◆ **TASK REQUIREMENTS**: Each line from the one that contains "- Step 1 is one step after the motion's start" down to the last line of the material should be retyped exactly as it stands.

◆ **SUPPLIED DATA**:
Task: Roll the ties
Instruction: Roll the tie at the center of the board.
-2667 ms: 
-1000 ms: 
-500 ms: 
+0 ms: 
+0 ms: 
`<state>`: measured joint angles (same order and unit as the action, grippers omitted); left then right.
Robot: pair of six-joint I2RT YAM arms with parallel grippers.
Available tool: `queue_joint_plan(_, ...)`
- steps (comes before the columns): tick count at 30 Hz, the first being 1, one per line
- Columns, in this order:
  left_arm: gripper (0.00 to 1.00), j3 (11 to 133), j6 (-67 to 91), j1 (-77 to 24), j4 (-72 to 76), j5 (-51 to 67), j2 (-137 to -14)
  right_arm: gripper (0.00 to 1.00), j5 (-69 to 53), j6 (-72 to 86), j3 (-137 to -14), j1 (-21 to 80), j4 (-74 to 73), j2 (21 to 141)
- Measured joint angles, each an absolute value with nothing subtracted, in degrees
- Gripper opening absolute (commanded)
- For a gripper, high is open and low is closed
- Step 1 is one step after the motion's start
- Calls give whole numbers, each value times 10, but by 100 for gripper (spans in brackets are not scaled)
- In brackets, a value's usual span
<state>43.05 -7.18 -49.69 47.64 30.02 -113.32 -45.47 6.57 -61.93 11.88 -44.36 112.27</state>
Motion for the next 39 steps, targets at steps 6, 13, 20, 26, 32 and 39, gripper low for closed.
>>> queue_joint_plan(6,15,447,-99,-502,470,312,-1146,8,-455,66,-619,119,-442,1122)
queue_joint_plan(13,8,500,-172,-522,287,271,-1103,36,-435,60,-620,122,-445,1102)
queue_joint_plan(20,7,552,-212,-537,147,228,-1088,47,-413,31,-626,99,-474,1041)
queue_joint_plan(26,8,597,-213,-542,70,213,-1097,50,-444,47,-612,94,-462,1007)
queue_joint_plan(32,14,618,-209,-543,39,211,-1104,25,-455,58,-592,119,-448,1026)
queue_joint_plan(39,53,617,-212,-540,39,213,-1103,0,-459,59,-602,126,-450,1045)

◆ **ANSWER FOR THIS EXERCISE**:
- Step 1 is one step after the motion's start
- Calls give whole numbers, each value times 10, but by 100 for gripper (spans in brackets are not scaled)
- In brackets, a value's usual span
<state>43.05 -7.18 -49.69 47.64 30.02 -113.32 -45.47 6.57 -61.93 11.88 -44.36 112.27</state>
Motion for the next 39 steps, targets at steps 6, 13, 20, 26, 32 and 39, gripper low for closed.
>>> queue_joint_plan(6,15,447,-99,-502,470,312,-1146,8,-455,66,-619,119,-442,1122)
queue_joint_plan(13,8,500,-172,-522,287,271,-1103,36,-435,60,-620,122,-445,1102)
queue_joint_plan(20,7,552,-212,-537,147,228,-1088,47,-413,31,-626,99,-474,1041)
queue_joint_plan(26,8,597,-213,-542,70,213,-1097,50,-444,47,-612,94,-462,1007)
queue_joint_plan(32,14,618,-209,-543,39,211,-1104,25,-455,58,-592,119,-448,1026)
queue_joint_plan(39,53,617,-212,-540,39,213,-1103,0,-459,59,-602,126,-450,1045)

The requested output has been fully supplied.